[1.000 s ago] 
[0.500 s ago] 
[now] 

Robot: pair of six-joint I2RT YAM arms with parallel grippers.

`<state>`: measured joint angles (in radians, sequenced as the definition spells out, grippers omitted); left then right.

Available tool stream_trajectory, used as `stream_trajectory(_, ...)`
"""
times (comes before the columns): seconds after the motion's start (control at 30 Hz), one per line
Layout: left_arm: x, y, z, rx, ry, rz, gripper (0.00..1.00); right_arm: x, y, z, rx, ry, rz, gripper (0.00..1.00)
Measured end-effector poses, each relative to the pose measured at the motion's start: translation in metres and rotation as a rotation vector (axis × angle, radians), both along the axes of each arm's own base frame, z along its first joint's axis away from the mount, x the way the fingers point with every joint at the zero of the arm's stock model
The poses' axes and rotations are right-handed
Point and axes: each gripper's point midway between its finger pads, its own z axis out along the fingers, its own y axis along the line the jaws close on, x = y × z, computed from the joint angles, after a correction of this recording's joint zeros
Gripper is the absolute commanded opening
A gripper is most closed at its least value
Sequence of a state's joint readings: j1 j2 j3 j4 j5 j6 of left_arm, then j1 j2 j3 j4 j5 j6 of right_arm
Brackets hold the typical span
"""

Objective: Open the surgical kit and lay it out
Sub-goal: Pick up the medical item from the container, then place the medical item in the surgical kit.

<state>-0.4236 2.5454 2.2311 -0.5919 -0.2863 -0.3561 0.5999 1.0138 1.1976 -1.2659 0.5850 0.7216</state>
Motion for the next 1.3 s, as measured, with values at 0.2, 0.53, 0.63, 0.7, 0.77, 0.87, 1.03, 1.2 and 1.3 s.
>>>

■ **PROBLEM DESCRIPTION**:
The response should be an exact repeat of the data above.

■ **RESPONSE AREA**:
[1.000 s ago] 
[0.500 s ago] 
[now] 

Robot: pair of six-joint I2RT YAM arms with parallel grippers.

`<state>`: measured joint angles (in radians, sequenced as the definition spells out, grippers omitted); left then right.

Available tool stream_trajectory, used as `stream_trajectory(_, ...)`
"""
times (comes before the columns): seconds after the motion's start (control at 30 Hz), one per line
Layout: left_arm: x, y, z, rx, ry, rz, gripper (0.00..1.00); right_arm: x, y, z, rx, ry, rz, gripper (0.00..1.00)
Measured end-effector poses, each relative to the pose measured at the motion's start: translation in metres and rotation as a rotation vector (axis × angle, radians), both along the axes of each arm's own base frame, z along its first joint's axis away from the mount, x the way the fingers point with every joint at the zero of the arm's stock model
The poses' axes and rotations are right-handed
Point and axes: each gripper's point midway between its finger pads, its own z axis out along the fingers, its own y axis along the line the jaws close on, x = y × z, computed from the joint angles, after a correction of this recording's joint zeros
Gripper is the absolute commanded opening
A gripper is most closed at its least value
Sequence of a state's joint readings: j1 j2 j3 j4 j5 j6 of left_arm, then j1 j2 j3 j4 j5 j6 of right_arm
Brackets hold the typical span
"""

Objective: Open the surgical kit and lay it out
Sub-goal: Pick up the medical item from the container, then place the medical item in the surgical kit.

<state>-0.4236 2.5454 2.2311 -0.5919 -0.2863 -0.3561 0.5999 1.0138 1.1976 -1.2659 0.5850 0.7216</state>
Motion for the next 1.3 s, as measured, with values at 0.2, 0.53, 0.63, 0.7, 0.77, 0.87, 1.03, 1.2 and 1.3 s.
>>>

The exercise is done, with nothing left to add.